__Goal of the exercise__: With the first line below as the start and the line containing "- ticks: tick" as the end, copy every line between them exactly, ends included.

__Stored data__:
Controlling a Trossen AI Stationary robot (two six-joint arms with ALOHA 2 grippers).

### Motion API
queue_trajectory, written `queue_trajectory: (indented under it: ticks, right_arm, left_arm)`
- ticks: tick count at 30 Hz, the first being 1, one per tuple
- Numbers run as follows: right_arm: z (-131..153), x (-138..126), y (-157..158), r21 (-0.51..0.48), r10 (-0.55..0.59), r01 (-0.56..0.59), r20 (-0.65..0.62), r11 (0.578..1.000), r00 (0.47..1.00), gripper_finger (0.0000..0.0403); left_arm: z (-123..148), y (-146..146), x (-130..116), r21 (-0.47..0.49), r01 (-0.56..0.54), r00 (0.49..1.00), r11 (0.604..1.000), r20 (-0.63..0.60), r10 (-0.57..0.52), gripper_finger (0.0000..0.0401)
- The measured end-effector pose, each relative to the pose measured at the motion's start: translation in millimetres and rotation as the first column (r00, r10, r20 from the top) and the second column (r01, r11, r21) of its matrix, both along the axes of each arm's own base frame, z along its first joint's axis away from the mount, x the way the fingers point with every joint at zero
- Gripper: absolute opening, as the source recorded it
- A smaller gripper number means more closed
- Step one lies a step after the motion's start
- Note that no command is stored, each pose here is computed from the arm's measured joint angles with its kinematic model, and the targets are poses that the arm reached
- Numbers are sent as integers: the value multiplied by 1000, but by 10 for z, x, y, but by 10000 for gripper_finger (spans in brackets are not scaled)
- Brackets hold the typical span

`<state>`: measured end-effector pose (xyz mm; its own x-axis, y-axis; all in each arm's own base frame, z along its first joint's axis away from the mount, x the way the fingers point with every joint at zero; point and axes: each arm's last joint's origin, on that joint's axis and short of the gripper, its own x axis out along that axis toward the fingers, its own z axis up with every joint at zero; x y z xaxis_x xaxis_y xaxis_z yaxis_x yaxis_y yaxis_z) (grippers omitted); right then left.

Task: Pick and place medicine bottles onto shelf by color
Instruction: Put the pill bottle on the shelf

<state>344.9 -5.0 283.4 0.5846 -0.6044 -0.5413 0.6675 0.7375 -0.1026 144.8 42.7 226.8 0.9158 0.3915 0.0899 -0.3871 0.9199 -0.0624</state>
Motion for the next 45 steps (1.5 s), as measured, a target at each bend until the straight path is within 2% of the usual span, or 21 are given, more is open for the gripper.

__Answer space__:
Controlling a Trossen AI Stationary robot (two six-joint arms with ALOHA 2 grippers).

### Motion API
queue_trajectory, written `queue_trajectory: (indented under it: ticks, right_arm, left_arm)`
- ticks: tick count at 30 Hz, the first being 1, one per tuple

There is nothing else to add to the answer.